History of Northumberland County, Pennsylvania
No county of interior Pennsylvania possesses a greater degree of historic interest than Northumberland. Shamokin, one of the most important Indian towns in the State, was situated within its present limits, and here, at the coufluence of the North and West Branches of the Susquehanna. Fort Augusta was erected for the defense of the Province in the French and Indian war. This region was constantly harassed by hostile savages during the Revolutionary period; no part of the Pennsylvania frontier suffered more from their incursions, as "The Great Runaway." the fall of Fort Freeland. and numerous lesser calamities abundantly testify. Organized in 1772, the county once extended from the Lehigh river to the Allegheny, with the New York line as its northern boundary, embracing more than one third the area of the State, and with eminent propriety it has been called "The Mother of Counties."

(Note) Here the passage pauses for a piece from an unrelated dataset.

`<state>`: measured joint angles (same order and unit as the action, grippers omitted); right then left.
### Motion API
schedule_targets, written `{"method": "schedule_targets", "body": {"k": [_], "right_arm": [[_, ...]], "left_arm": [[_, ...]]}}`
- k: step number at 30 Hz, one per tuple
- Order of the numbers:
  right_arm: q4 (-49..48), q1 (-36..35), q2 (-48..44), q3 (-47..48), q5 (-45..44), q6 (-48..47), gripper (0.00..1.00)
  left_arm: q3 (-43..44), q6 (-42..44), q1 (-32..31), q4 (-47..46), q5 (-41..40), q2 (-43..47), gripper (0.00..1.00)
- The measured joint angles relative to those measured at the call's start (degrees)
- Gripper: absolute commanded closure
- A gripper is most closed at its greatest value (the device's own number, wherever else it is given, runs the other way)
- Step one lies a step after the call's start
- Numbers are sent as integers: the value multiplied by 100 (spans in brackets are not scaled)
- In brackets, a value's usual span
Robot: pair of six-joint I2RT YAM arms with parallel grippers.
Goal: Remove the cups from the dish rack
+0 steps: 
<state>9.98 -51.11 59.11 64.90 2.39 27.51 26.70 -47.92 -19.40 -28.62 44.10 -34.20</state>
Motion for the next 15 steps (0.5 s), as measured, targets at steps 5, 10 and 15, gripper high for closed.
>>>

The physical features of the county — its aboriginal history, and the contest for possession of its soil — the military movements upon its territory in the Colonial and Revolutionary- periods — the gradual progress of its early settlement, with the customs and characteristics of pioneer life — its civil organization and administration — its material resources in soil and mineral treasures, and industrial activity in the past and present — the part taken by its citizens in the Revolution, the war of 1812. and the civil war — the educational and religious interests of the community, with biographical mention of many of its citizens, are included in the plan of this work, and have been treated with such fairness as its comprehensive character would permit.
Herbert C. Bell, of Leitersburg, Maryland, is the author of the general history (Chapters X and XI excepted). The editorial supervision of the work was intrusted to Mr. Bell, whose thoroughness and accuracy in historical research and narration have been acquired by a varied experience in this department of literary effort. In this responsible position he received the assistance and co-operation of the publishers, whose long connection with the business has made them familiar with all the details of local historical work.
The Shamokin coal field and its development (Chapters X and XI) have been treated by Dr. J.J. John, of Shamokin. In these chapters the history of the mining industry in Northiunberland county is presented to the public in a connected narrative for the first time. Doctor John's long residence in the coal region and intimate acquaintance with the subject of which he writes are ample guaranty of the thorough execution of his work.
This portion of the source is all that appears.